AVAILABLE DATA Start Marker
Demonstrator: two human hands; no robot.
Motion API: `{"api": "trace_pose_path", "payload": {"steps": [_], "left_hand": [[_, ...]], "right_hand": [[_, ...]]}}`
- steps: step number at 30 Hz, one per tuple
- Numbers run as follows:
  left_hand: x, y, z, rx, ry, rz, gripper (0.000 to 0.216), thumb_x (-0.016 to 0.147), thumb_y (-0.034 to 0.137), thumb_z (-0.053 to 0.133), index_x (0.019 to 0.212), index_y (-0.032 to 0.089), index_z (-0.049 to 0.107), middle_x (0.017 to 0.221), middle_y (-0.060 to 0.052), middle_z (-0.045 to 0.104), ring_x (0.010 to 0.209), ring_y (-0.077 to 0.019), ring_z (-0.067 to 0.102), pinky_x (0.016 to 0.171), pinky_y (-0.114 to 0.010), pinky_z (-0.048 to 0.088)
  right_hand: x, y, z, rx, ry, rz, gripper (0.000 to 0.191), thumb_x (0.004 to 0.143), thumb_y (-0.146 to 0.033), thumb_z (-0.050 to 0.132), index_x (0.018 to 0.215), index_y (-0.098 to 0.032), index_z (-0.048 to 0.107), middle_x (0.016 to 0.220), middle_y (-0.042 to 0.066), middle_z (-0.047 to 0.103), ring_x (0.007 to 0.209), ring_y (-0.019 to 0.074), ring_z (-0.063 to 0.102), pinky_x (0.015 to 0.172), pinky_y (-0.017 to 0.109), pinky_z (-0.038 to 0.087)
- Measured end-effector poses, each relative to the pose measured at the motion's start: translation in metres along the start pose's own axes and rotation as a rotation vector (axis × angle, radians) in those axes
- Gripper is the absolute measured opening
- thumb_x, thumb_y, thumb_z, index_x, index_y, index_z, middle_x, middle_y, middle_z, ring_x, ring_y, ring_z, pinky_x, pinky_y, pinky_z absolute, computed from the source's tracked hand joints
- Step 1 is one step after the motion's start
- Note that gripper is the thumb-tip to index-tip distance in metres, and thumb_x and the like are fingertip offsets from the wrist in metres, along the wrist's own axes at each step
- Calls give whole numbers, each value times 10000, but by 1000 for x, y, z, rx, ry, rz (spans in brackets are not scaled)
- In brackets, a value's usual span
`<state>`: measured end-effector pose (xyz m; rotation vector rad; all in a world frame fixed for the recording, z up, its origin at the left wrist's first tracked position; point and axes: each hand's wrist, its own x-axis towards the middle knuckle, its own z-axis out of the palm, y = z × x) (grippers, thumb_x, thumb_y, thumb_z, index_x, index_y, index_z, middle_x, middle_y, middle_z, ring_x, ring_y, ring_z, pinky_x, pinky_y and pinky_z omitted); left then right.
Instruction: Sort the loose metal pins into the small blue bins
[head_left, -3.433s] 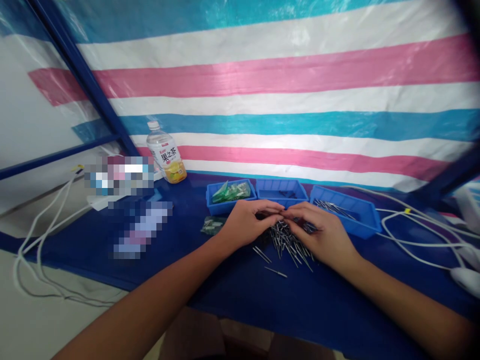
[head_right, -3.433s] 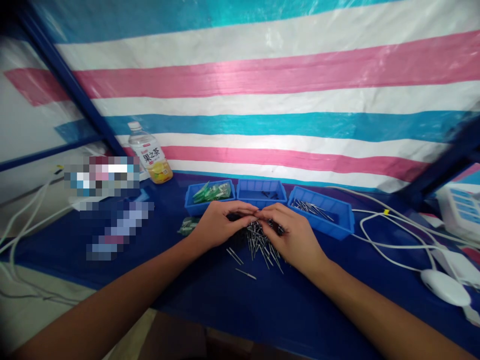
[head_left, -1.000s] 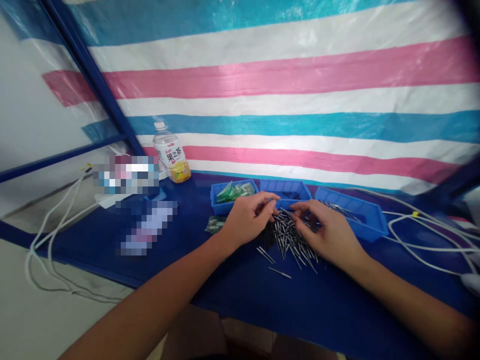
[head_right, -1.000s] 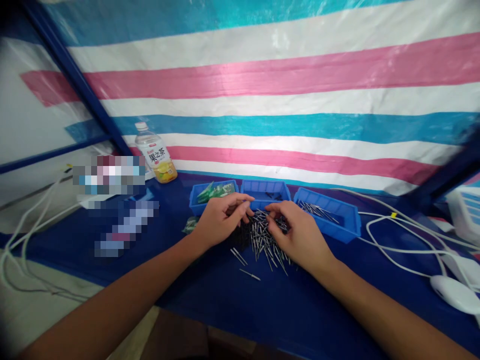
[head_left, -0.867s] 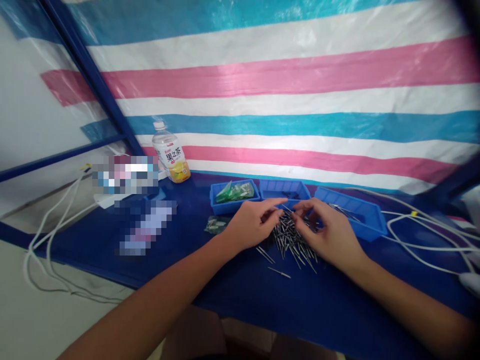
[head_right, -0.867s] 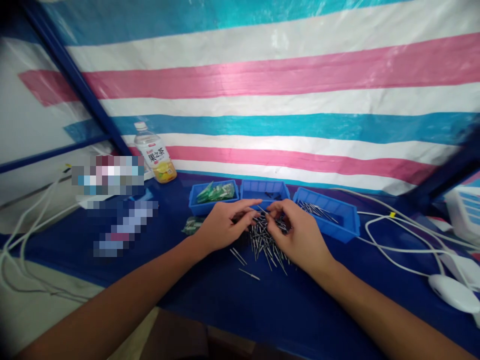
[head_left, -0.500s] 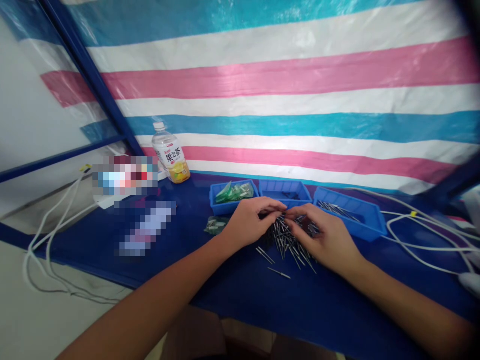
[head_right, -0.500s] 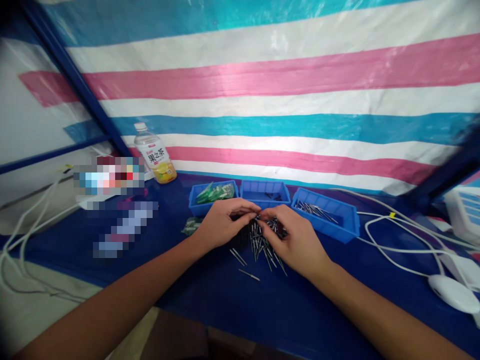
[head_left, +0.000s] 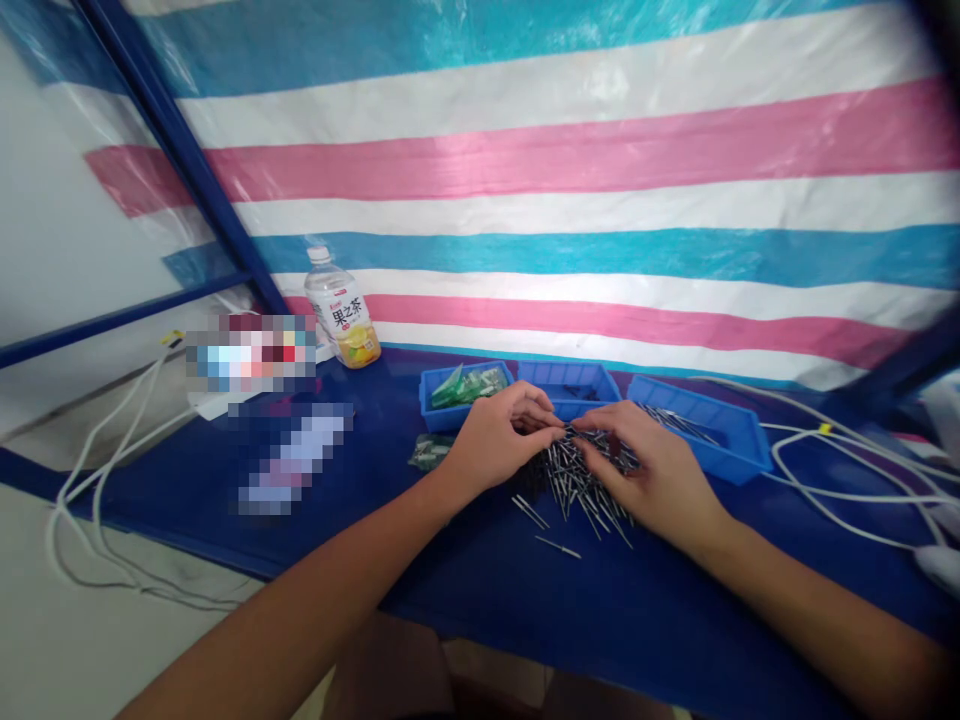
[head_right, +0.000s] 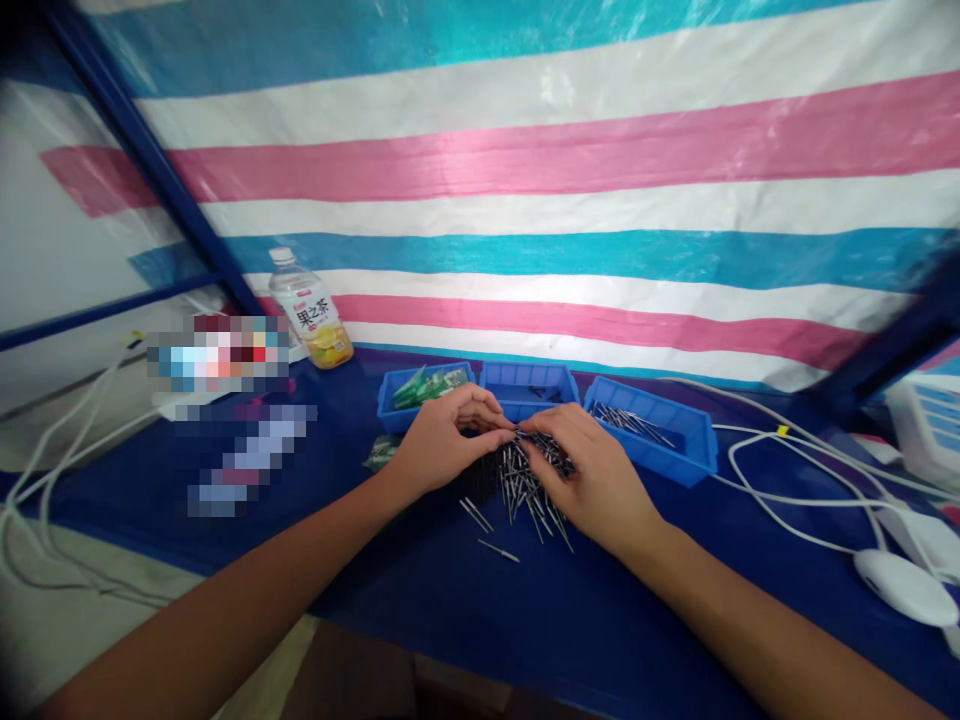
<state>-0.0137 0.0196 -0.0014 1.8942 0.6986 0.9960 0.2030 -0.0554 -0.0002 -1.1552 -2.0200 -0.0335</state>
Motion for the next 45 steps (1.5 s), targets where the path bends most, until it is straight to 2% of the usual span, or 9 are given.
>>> {"api": "trace_pose_path", "payload": {"steps": [4,11,16,18,22,28,32,41,45], "left_hand": [[-2,3,3,-9,-30,21,372,909,286,755,1233,214,587,1023,-90,821,887,-220,807,841,-380,661],[-2,1,8,-83,-50,-16,557,890,314,799,1376,221,543,1014,-90,797,893,-234,801,858,-397,660],[-2,3,7,-129,-12,-48,773,911,377,794,1568,244,407,1179,-142,783,905,-240,799,831,-392,663],[-3,5,6,-103,-31,-34,656,959,390,734,1540,237,473,1101,-127,806,887,-238,799,823,-387,662],[-5,9,4,6,-125,-16,475,1025,366,620,1479,229,598,917,-82,835,776,-219,800,756,-363,657],[-3,10,7,41,-119,40,363,1011,278,623,1356,214,712,1195,-103,822,1017,-247,810,918,-409,665],[-2,6,8,-12,-77,9,276,946,282,729,1199,191,793,1197,-94,823,1049,-268,811,981,-448,666],[0,0,4,-98,25,-45,131,897,261,763,1014,203,770,1026,-82,841,977,-245,821,987,-467,669],[1,1,5,-149,55,-40,186,867,269,785,978,189,659,1014,-103,812,972,-246,812,973,-469,666]], "right_hand": [[-1,2,2,24,-54,6,132,1030,-243,606,1137,-252,683,1051,69,754,918,232,718,818,389,584],[-2,2,5,39,-91,86,118,965,-202,629,1073,-245,654,1002,64,734,831,211,708,740,354,584],[-1,1,3,82,-77,147,397,943,-192,611,1336,-239,592,972,48,712,726,182,672,651,324,568],[-1,1,1,65,-58,142,407,951,-181,584,1353,-244,604,946,40,702,720,177,659,658,326,566],[-1,3,-2,0,8,119,141,994,-236,600,1100,-240,693,934,42,723,741,176,663,664,323,551],[-2,7,0,40,12,108,87,1014,-289,643,1045,-242,710,958,42,739,741,176,655,666,329,539],[-2,8,3,52,-3,107,102,999,-266,652,1075,-245,717,953,45,737,709,172,649,646,328,554],[-1,2,1,83,-58,67,258,1032,-250,598,1231,-286,759,1116,45,811,946,214,777,780,345,640],[-2,1,0,88,-60,110,234,1031,-273,613,1210,-275,763,1078,41,805,842,189,760,707,314,629]]}}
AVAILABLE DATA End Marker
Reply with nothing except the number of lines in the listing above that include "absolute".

## ANSWER SECTION
2